Morse tapers, being (about) 5/8" per foot taper,
will not take much side force before they unseat.
Now this is rue-of-thumb wisdom here. There is a
practical limit to everything.
I recently acquired a Pratt Whitney 2A and I found
some P&W collets on ebay. Some of the collets are
adapters, down to #9 B&S taper and #5 B&S taper.
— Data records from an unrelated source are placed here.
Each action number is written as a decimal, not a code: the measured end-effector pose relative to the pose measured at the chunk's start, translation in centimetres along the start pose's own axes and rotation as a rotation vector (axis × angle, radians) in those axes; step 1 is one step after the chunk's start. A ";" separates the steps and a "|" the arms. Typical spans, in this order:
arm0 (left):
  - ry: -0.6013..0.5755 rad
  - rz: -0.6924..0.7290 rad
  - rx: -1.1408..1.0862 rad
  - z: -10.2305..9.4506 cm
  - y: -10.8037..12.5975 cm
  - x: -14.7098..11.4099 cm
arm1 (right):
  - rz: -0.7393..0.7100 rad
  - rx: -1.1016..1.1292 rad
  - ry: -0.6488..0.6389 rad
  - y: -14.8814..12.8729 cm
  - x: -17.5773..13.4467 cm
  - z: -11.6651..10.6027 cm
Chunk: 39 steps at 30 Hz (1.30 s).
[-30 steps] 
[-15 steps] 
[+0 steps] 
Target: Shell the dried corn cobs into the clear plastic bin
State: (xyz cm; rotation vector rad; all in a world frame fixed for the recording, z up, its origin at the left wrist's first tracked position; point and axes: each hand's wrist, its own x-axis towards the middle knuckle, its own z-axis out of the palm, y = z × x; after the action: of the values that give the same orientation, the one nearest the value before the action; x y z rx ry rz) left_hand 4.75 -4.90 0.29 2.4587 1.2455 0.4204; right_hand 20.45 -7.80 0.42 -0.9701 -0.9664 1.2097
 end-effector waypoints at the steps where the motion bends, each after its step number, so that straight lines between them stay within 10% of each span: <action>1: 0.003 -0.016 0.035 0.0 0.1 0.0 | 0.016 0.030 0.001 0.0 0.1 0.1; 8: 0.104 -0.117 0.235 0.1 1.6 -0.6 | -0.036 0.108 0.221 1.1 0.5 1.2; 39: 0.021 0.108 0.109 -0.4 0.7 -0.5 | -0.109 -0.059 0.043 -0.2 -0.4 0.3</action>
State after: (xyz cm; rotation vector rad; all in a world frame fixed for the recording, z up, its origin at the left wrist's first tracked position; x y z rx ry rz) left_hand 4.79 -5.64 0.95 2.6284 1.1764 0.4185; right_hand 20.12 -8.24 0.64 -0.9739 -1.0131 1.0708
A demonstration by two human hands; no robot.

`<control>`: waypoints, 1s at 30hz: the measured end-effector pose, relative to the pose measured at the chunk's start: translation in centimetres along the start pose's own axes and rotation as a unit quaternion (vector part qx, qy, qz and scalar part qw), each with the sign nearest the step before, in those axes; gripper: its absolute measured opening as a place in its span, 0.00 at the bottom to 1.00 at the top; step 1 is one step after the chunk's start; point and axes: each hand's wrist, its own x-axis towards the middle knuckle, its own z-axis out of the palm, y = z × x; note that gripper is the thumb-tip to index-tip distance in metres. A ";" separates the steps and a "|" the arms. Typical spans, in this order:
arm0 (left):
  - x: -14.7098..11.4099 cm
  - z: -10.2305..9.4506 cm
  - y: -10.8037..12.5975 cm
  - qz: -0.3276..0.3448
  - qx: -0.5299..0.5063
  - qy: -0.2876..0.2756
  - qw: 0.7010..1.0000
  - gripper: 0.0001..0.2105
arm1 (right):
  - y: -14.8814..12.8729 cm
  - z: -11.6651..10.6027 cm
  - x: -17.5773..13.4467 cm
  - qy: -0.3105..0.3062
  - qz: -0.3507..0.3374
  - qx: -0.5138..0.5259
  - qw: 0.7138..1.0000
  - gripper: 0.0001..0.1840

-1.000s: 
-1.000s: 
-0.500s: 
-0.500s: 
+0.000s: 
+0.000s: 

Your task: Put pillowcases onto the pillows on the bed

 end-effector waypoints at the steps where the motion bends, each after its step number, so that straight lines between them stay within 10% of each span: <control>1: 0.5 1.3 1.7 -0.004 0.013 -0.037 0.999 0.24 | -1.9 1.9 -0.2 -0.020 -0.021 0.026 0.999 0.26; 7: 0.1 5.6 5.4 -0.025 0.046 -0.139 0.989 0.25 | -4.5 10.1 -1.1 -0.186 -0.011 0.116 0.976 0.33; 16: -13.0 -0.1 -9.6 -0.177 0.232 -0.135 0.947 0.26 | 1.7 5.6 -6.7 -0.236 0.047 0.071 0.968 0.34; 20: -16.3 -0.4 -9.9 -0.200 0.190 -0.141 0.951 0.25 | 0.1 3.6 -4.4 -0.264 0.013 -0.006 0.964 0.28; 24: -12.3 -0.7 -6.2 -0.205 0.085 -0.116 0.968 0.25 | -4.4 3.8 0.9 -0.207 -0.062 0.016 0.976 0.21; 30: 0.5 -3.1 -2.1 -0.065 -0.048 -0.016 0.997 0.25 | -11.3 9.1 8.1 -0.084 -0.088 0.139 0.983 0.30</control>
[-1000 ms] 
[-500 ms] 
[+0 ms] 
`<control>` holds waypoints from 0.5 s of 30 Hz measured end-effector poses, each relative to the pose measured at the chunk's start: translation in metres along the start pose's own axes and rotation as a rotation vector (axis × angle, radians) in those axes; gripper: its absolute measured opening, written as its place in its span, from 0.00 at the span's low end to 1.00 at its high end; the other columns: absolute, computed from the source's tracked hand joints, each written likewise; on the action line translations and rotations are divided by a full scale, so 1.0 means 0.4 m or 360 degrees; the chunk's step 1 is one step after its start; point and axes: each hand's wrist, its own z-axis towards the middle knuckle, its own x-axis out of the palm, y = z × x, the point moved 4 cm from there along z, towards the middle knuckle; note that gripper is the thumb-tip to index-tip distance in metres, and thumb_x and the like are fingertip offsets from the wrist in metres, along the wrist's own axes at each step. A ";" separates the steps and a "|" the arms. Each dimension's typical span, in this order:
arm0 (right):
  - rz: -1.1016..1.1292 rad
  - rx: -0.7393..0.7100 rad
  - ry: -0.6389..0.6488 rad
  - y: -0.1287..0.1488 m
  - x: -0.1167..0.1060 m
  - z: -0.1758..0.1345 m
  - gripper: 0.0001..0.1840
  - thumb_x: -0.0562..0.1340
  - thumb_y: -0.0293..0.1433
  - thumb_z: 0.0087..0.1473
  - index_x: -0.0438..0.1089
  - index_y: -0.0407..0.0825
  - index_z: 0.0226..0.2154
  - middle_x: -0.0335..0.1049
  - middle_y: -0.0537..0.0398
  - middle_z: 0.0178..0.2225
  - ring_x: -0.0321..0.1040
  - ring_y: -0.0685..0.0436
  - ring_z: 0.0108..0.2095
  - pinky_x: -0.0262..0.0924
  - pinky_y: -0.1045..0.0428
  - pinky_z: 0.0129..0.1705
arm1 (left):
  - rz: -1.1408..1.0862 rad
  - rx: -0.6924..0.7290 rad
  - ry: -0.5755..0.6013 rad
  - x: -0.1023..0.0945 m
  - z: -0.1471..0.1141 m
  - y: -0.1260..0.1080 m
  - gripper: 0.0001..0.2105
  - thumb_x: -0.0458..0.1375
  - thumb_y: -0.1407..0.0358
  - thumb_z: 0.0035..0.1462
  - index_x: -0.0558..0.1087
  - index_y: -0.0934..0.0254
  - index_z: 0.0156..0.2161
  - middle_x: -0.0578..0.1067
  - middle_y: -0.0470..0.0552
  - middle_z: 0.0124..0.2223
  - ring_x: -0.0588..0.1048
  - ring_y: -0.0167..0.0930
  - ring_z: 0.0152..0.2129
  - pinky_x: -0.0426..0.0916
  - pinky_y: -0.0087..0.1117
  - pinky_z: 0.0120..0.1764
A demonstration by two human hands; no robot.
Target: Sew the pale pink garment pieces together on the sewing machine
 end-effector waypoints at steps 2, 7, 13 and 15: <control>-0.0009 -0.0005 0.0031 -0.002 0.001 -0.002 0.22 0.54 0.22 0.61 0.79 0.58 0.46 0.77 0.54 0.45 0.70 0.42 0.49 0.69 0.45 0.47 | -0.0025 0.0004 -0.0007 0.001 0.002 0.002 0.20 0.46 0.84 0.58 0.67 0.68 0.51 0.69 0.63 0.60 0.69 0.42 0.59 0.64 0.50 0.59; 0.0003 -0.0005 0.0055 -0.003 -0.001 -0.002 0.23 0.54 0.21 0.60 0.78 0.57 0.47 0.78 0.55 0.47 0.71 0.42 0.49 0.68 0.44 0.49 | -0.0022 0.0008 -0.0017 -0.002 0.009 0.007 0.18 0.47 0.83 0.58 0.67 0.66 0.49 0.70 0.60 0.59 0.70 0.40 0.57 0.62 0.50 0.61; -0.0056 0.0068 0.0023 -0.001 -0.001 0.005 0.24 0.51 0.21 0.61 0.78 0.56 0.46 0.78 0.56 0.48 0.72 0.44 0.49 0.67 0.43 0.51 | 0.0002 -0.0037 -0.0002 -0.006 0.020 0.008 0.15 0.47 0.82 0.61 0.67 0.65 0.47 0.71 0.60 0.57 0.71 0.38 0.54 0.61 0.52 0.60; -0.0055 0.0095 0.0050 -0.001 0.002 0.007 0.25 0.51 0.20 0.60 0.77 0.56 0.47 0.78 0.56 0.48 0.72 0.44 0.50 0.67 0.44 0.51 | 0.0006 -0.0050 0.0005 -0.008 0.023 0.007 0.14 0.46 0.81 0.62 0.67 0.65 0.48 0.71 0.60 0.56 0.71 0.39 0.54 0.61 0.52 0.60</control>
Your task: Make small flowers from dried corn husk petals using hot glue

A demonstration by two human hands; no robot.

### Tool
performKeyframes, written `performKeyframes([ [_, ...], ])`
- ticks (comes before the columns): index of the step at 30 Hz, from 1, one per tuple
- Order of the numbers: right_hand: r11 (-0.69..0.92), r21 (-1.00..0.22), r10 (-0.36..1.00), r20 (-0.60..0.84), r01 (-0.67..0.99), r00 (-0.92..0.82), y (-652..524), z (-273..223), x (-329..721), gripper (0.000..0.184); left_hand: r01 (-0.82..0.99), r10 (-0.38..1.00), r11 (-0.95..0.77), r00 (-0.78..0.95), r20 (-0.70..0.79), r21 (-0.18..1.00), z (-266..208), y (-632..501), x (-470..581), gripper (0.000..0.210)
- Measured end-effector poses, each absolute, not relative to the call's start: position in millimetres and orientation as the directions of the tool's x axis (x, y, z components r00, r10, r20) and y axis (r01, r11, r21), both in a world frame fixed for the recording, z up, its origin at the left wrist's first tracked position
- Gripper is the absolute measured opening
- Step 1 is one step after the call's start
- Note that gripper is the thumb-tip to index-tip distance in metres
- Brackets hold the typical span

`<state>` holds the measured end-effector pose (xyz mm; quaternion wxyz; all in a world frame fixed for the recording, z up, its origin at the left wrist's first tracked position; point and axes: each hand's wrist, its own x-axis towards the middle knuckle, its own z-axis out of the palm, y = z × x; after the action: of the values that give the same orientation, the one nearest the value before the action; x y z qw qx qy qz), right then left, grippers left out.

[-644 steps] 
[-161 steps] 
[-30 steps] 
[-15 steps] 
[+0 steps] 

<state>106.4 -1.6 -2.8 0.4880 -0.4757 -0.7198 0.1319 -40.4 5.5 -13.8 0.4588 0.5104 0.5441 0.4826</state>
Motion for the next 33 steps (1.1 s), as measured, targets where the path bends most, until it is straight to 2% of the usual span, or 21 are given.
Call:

I wondered if they were actually going to be useful
to me. Then, when talking to a friend, be mentioned
that he has a set of B&S taper end mills that we could
barter and trade on. I think they are really meant to
be used as end-cutting reamers, used more to radially
locate a hole than ream per se. Because jig boreres are
all about location.
Another interesting area that I have (personally) found
a B&S taper used; I bought a couple of ID grinding spindles
that came from a Cincinnati #2 cutter grinder. I only have
one mandrel to mount a stone, and I believe the internal
taper of these grinding spindles is #6 B&S taper, held with
a 5/16-18 drawstud. Will be making more mandrels, and
pending a more accurate measurement, I can then say for sure.

--Doozer
 
My KO Lee T & C grinder has a spindle that has a "short" No. 5 B & S taper in the spindle. I have a Hardinge 5-C solid collet without slots that has a No. 5 B & S taper socket. Have a reamer here somewhere, too.
 
Old shop texts universally have, as the illustration of "end mills", a picture of one or more tanged taper B&S end mills. Apparently, as Doozer mentions, the B&S taper was able to hold sufficiently to actually use them as end mills.

They surely never look like any sort of reamer, they have the same form as a modern end mill.